Using a rodent model, Roth studies the mother-infant interaction and effects of maternal maltreatment, investigating the relationship between environmental experiences and lifelong patterns of gene expression and behavior.

She has investigated the neurobehavioral basis of infant attachment to an abusive caregiver and has been part of a national consortium of researchers seeking to better understand posttraumatic stress disorder.

In 2010, Roth was first author on important publications in the new field of behavioral epigenetics and found that adverse maternal care alters the expression of a gene that plays a key role in brain development. 

“This discovery, and Tania’s extensions of it in her laboratory here at the University of Delaware, represents a historical turning point in her field,” Simons and Stanton wrote, calling it “an exceptional achievement.” They also cited her enthusiasm and effectiveness as a teacher and laboratory mentor for numerous undergraduate and graduate students.
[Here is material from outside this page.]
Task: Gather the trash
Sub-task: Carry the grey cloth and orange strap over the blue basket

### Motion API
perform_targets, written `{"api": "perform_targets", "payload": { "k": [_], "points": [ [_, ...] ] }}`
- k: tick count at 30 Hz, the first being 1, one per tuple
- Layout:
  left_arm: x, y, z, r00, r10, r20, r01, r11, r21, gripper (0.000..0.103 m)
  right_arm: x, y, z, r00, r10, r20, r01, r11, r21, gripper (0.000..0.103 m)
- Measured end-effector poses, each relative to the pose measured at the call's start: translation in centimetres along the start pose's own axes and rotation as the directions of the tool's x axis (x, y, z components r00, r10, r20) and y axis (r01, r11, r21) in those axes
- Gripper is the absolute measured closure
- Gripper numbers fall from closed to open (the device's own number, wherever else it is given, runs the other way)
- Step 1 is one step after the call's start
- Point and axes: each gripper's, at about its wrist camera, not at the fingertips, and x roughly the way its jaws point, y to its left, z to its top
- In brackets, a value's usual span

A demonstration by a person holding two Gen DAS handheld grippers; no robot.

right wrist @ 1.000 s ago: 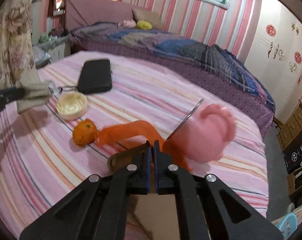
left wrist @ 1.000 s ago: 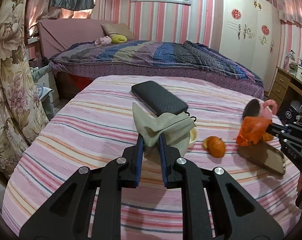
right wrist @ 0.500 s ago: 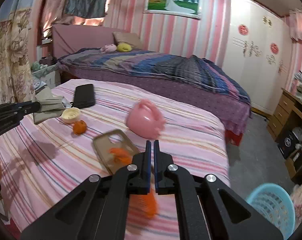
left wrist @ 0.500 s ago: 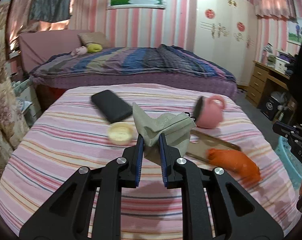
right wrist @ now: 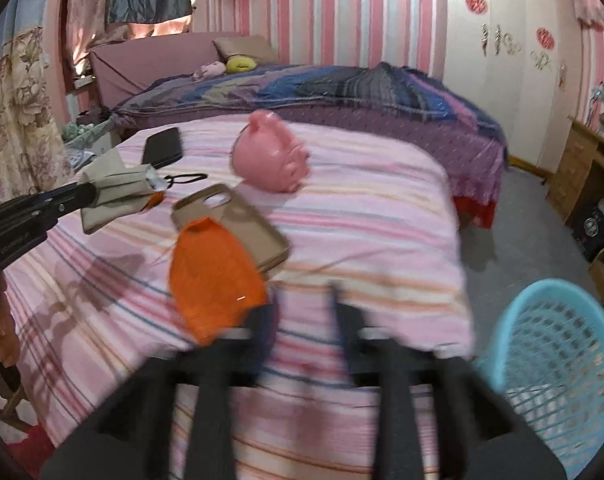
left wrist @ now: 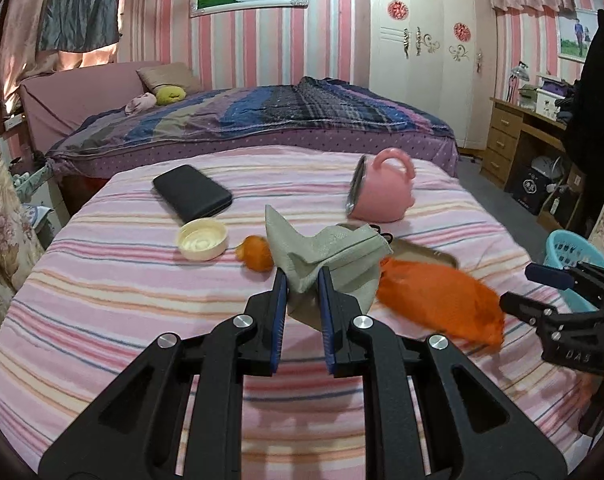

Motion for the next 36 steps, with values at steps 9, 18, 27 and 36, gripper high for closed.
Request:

Roth has participated in brain awareness events and given lectures across the United States. Her work has been featured in numerous media outlets including The Scientist, Psychiatric News, Nature News Feature and Science magazine.

Earlier this year, she received an Early Career Impact Award from the Federation of Associations in Behavioral and Brain Sciences (FABBS) Foundation, after a nomination by the International Society for Developmental Psychobiology. 

She was selected as a recipient in recognition of her “major research contributions to the sciences of mind, brain and behavior,” FABBS said.

About the award

The Mangone Young Scholars Award is named in honor of the late Gerard J. Mangone, who joined the UD faculty in 1972 and created the UD Center for the Study of Marine Policy, renamed in his honor in 2003.

Dr. Mangone, University Research Professor in the College of Earth, Ocean and Environment, received the Francis Alison Award in 1983. In 2010, he received an honorary degree from UD. He died on July 27, 2011.